▶ _Task objective_
Please restate, word for word, the lines below that begin at the one with "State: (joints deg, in" and end at the one with "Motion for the". Leave out all other lines.

▶ _Supplied information_
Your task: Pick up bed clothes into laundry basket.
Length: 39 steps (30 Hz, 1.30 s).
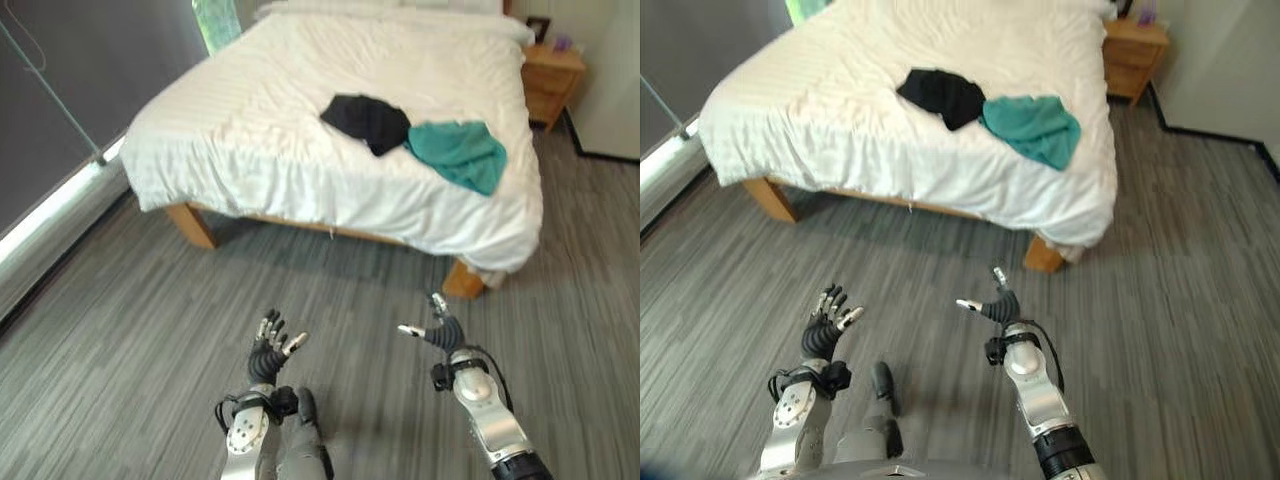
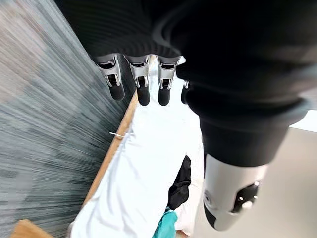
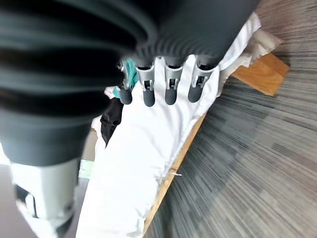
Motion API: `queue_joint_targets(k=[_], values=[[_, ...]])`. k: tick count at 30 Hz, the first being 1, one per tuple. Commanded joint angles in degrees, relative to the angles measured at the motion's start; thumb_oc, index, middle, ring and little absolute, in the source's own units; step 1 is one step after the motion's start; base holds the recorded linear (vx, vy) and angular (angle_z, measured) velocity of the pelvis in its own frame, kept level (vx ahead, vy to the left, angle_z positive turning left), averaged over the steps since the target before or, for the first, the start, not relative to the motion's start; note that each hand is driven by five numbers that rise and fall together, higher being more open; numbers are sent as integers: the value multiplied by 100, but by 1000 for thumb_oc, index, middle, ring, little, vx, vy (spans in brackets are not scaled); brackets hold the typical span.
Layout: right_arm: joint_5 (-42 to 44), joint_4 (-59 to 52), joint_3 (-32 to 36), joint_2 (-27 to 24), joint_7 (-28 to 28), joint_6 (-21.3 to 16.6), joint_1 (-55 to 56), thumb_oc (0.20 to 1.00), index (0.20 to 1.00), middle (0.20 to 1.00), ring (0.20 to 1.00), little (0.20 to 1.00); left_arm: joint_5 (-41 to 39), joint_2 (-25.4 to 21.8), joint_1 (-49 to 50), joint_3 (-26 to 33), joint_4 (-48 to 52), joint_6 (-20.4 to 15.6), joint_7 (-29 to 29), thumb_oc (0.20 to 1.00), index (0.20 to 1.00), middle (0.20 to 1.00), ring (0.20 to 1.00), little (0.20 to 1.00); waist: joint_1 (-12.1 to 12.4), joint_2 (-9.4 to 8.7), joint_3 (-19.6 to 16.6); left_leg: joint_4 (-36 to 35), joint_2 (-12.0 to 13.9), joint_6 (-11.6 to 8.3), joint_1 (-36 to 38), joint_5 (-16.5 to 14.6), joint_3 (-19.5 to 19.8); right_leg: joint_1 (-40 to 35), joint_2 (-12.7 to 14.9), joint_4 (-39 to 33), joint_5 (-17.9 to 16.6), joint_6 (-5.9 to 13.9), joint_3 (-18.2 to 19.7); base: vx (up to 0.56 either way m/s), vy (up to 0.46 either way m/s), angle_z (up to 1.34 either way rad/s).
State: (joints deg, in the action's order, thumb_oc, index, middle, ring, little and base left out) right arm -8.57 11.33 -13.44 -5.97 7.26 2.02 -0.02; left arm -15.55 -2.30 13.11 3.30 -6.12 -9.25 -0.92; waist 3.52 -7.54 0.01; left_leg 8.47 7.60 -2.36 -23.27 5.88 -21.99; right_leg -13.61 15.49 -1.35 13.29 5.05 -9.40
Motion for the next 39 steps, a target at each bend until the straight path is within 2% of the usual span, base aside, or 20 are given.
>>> queue_joint_targets(k=[1, 2, 5, 6, 7, 8, 12, 13, 15, 17, 19, 21, 22, 25, 26, 28, 29, 32, 33, 39], values=[[-146, -225, 123, -11, -240, -150, -15, 1000, 1000, 1000, 1000, 1000, -133, -128, -229, -307, 451, 76, 349, 1000, 1000, 1000, 1000, 1000, 67, 409, -226, -1347, 119, -197, 1226, 590, 17, 252, -745, 1538, -972, 468, -33, 461, 190, 36], [-193, -234, 203, -44, -292, -106, -58, 1000, 1000, 1000, 1000, 1000, -117, -214, -379, -349, 423, 155, 408, 1000, 1000, 1000, 1000, 1000, 34, 437, -189, -1347, 160, -187, 1370, 516, -44, 757, -650, 2378, -1432, 510, 5, 310, 117, 50], [-237, -420, 384, -116, -258, -72, -164, 1000, 1000, 1000, 1000, 1000, -62, -490, -751, -459, 399, 123, 441, 1000, 1000, 1000, 1000, 1000, -75, 529, -231, -1347, 420, -233, 1527, 263, -372, 2048, -32, 3334, -1692, 414, -352, 307, 94, 11], [-235, -425, 388, -118, -259, -67, -169, 1000, 1000, 1000, 1000, 1000, -63, -490, -764, -458, 392, 121, 442, 1000, 1000, 1000, 1000, 1000, -60, 545, -265, -1347, 447, -228, 1472, 287, -377, 2113, -58, 3337, -1716, 400, -344, 452, 111, -20], [-209, -621, 592, -153, -184, -17, -116, 1000, 1000, 1000, 1000, 1000, -130, -423, -930, -521, 249, 103, 518, 1000, 1000, 1000, 1000, 1000, -326, 567, -240, -1347, 369, -294, 1656, 62, -337, 2742, -450, 2797, -1115, 222, -413, 372, 35, -36], [-170, -756, 724, -189, -182, 3, -49, 1000, 1000, 1000, 1000, 1000, -118, -400, -984, -573, 177, 103, 532, 1000, 1000, 1000, 1000, 1000, -485, 538, -242, -1347, 285, -304, 1738, -20, -304, 2958, -748, 2414, -1051, 199, -354, 495, -2, -35], [-384, -1143, 941, -434, -108, 61, 209, 1000, 1000, 1000, 1000, 1000, -79, -316, -945, -650, 33, 125, 577, 1000, 1000, 1000, 1000, 1000, -831, 383, -377, -1347, -20, -267, 2195, -521, -415, 3002, -991, 468, -1864, 32, -631, 438, -22, 14], [-684, -1129, 1041, -574, 74, 78, 212, 1000, 1000, 1000, 1000, 1000, -15, -184, -889, -592, 6, 123, 556, 1000, 1000, 1000, 1000, 1000, -821, 320, -474, -1347, -254, -255, 2641, -877, -746, 2897, -788, -139, -2240, -169, -1856, 458, 57, 6], [-721, -980, 1147, -598, 209, 152, 222, 1000, 1000, 1000, 1000, 1000, -54, -35, -854, -638, -61, 79, 617, 1000, 1000, 1000, 1000, 1000, -856, 310, -608, -1347, -508, -256, 3038, -1178, -789, 2776, -757, -299, -2278, -383, -2520, 451, 25, -38], [-810, -988, 1239, -666, 245, 129, 299, 1000, 1000, 1000, 1000, 1000, -54, 14, -814, -694, -77, 23, 662, 1000, 1000, 1000, 1000, 1000, -918, 334, -691, -1347, -595, -228, 3229, -1275, -768, 2650, -767, -358, -2103, -490, -2646, 359, -34, -91], [-832, -1130, 1458, -648, 436, 244, 453, 1000, 1000, 1000, 1000, 1000, -61, 111, -672, -750, -97, -37, 626, 1000, 1000, 1000, 1000, 1000, -1005, 476, -798, -1002, -531, -500, 3464, -1352, -750, 2408, -903, -365, -1944, -589, -2386, 547, -147, -10], [-1475, -1178, 1628, -858, 985, 521, 432, 1000, 1000, 1000, 1000, 1000, -60, 272, -640, -669, -157, -44, 495, 1000, 1000, 1000, 1000, 1000, -956, 553, -741, 315, -277, -708, 3215, -1287, -798, 2012, -919, -365, -1831, -527, -2345, 452, -197, -35], [-2100, -1216, 1607, -1226, 1529, 344, 172, 1000, 1000, 1000, 1000, 1000, -29, 358, -650, -657, -176, -180, 305, 1000, 1000, 1000, 1000, 1000, -841, 494, -628, 1319, -114, -785, 2742, -943, -611, 1818, -880, -365, -1748, -583, -2199, 421, -119, -80], [-2583, -795, 1332, -1584, 2021, 228, -456, 1000, 1000, 1000, 1000, 1000, -8, 455, -675, -643, -328, -345, 128, 1000, 1000, 1000, 1000, 1000, -722, 376, -536, 1920, 114, -737, 2036, -1097, -235, 1667, -803, -365, -1672, -575, -1963, 279, -4, -87], [-3386, -310, 819, -2004, 2451, 333, -1168, 1000, 1000, 1000, 1000, 1000, 7, 531, -617, -661, -444, -422, 26, 1000, 1000, 1000, 1000, 1000, -576, 352, -432, 1485, 235, -564, 1699, -1357, -61, 1564, -781, -365, -1605, -497, -1707, 263, 129, -82], [-3743, 219, 439, -2128, 2587, 489, -1644, 1000, 1000, 1000, 1000, 1000, -21, 596, -556, -708, -433, -446, -15, 1000, 1000, 1000, 1000, 1000, -480, 404, -394, 1005, 287, -558, 1663, -1271, 19, 1525, -800, -365, -1556, -443, -1573, 313, 208, -100], [-4116, 1844, -587, -1751, 2689, 743, -2671, 1000, 1000, 1000, 1000, 1000, -96, 635, -325, -939, -342, -541, -82, 1000, 1000, 1000, 1000, 1000, -116, 567, -280, -671, 210, -608, 1643, -553, 955, 1451, -945, -365, -1488, -383, -1006, 284, 224, -110], [-4076, 2568, -893, -1507, 2742, 778, -2985, 1000, 1000, 1000, 1000, 1000, -178, 623, -288, -997, -292, -567, -111, 1000, 1000, 1000, 1000, 1000, 37, 575, -257, -1169, 119, -654, 1580, -333, 1538, 1390, -1002, -365, -1408, -378, -795, 285, 128, -139], [-3993, 3604, -1077, -1213, 2717, 888, -3311, 1000, 1000, 1000, 1000, 1000, -246, 612, -186, -1165, -170, -557, -104, 1000, 1000, 1000, 1000, 1000, 223, 696, -236, -1347, -6, -660, 1383, -208, 2186, 1283, -1109, -365, -1296, -399, -543, 289, 127, -127], [-3475, 6104, -1323, -384, 3138, 907, -4087, 1000, 1000, 1000, 1000, 1000, -353, 299, 56, -1478, 344, -423, 111, 1000, 1000, 1000, 1000, 1000, 559, 836, -228, -1347, -57, -633, 1449, 208, 2042, 1150, -1190, -365, -1132, -349, -433, 223, 145, -13]])
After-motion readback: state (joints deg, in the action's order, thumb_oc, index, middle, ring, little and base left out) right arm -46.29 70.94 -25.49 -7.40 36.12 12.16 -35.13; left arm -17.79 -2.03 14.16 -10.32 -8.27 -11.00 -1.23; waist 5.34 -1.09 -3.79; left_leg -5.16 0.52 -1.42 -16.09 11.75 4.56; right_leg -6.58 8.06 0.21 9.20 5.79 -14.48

▶ _Exercise solution_
State: (joints deg, in the action's order, thumb_oc, index, middle, ring, little and base left out) right arm -8.57 11.33 -13.44 -5.97 7.26 2.02 -0.02; left arm -15.55 -2.30 13.11 3.30 -6.12 -9.25 -0.92; waist 3.52 -7.54 0.01; left_leg 8.47 7.60 -2.36 -23.27 5.88 -21.99; right_leg -13.61 15.49 -1.35 13.29 5.05 -9.40
Motion for the next 39 steps, a target at each bend until the straight path is within 2% of the usual span, base aside, or 20 are given.

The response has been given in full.